Friday 27 February 2015

Mr Spock and the Joys of Non-Neurotypicality

Many better writers than me have already been pretty eloquent in expressing the impact Leonard Nimoy and his creation of Mr Spock had on their lives.

I'm not going to bandwagon jump, nor am I going to pretend that Spock was some kind of inspiration for my love of sci-fi, spaceships and astronomy.

I've written elsewhere of where that came from - the artist Donald Rudd  - but what was actually going through my mind on hearing of Nimoy's death was a piece by Oliver Sacks in his collection "An Anthropologist on Mars". Sacks writes of two autistic people in that anthology, the artist Stephen Wiltshire, and the animal behaviourist Temple Grandin. I think it's in the Grandin piece that Sacks talks of how autistic people often stated that their favourite character from TV was Spock, and his latter day successor Data.

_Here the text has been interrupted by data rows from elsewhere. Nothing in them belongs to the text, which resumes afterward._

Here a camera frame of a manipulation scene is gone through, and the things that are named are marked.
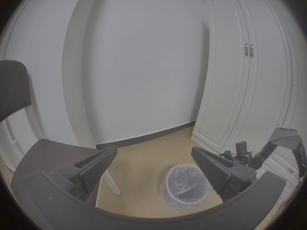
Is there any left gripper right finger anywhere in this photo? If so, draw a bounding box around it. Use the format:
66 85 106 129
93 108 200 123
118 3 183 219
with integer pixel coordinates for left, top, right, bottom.
191 146 258 203

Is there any white wardrobe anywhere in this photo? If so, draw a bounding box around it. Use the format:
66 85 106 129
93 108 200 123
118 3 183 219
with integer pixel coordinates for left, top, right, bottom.
191 0 307 153

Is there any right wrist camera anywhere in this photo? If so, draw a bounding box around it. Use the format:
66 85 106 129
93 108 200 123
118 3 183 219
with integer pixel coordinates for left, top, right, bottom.
219 150 235 161

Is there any grey chair with white legs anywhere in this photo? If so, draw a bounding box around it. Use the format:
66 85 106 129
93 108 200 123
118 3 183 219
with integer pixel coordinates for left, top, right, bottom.
0 60 121 208

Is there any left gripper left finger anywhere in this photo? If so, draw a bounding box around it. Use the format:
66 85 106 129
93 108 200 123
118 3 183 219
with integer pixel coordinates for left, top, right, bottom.
49 146 118 202

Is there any white trash bin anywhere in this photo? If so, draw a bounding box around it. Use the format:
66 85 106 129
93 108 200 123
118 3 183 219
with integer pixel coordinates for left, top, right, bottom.
160 163 210 205

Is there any clear plastic bag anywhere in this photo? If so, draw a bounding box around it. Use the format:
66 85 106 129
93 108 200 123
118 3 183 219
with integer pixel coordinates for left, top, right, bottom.
159 163 211 209

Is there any white chest of drawers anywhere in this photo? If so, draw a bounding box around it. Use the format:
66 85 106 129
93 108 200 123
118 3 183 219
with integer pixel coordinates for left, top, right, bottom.
258 149 301 185

Sacks, who incidentally himself has stated recently that he is not long for the world theorised that it was the portrayal of a person with very non-human emotional needs trying to make sense of a very human environment that appealed to folk with autism. I think also that the fact that the tremendous contribution these people to those around them, and the fact that their colleagues valued them and treated them warmly when they were perhaps not able to respond likewise, would also be influential in this.

Perhaps also the Aspergic love of knowledge and information too would be an attraction.

Seven of Nine, a character who would also would have had "AS Appeal" in addition to her other obvious charms, was not around when Sacks wrote the article. Certainly sat where I am upon my Tourette's spectrum, where it dances with that of Asperger's, I found all these characters fascinating, and enjoyed their relationship with the neurotypical world, although I was and still am very suspicious of how the terms "Neurotypical" and "NT" get thrown around sometimes.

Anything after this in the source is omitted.